**WHAT IS REQUIRED:** Among these records, which lines include "concerns"? Copy them out.

**DATA FOR THE TASK:**
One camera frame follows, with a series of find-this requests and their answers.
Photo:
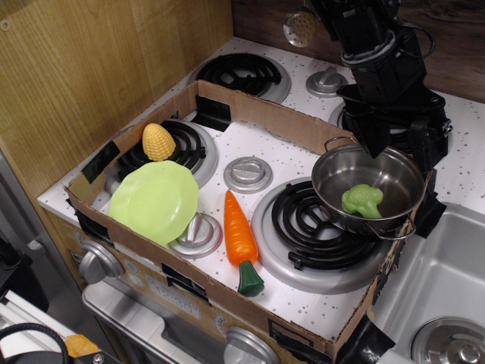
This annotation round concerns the silver back stove knob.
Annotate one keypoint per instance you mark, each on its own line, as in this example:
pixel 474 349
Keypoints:
pixel 325 84

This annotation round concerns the front left black burner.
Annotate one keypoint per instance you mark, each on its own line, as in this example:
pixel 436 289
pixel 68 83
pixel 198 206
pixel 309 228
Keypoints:
pixel 194 149

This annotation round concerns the silver centre stove knob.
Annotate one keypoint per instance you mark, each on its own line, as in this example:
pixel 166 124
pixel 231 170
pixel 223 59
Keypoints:
pixel 248 175

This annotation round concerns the front right black burner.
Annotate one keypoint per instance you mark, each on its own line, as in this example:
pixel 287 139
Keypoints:
pixel 299 247

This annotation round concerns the brown cardboard fence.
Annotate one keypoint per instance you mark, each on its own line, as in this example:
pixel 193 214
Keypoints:
pixel 290 142

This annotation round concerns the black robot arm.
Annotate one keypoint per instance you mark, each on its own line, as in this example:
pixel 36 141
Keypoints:
pixel 386 61

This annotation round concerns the silver oven door handle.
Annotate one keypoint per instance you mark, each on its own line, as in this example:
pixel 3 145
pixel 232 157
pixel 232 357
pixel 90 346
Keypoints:
pixel 160 337

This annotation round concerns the back left black burner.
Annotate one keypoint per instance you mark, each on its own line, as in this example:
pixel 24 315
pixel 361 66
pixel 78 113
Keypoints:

**THE ANSWER:**
This annotation round concerns the silver back stove knob.
This annotation round concerns the front left black burner.
This annotation round concerns the silver centre stove knob.
This annotation round concerns the front right black burner.
This annotation round concerns the brown cardboard fence.
This annotation round concerns the black robot arm.
This annotation round concerns the silver oven door handle.
This annotation round concerns the back left black burner.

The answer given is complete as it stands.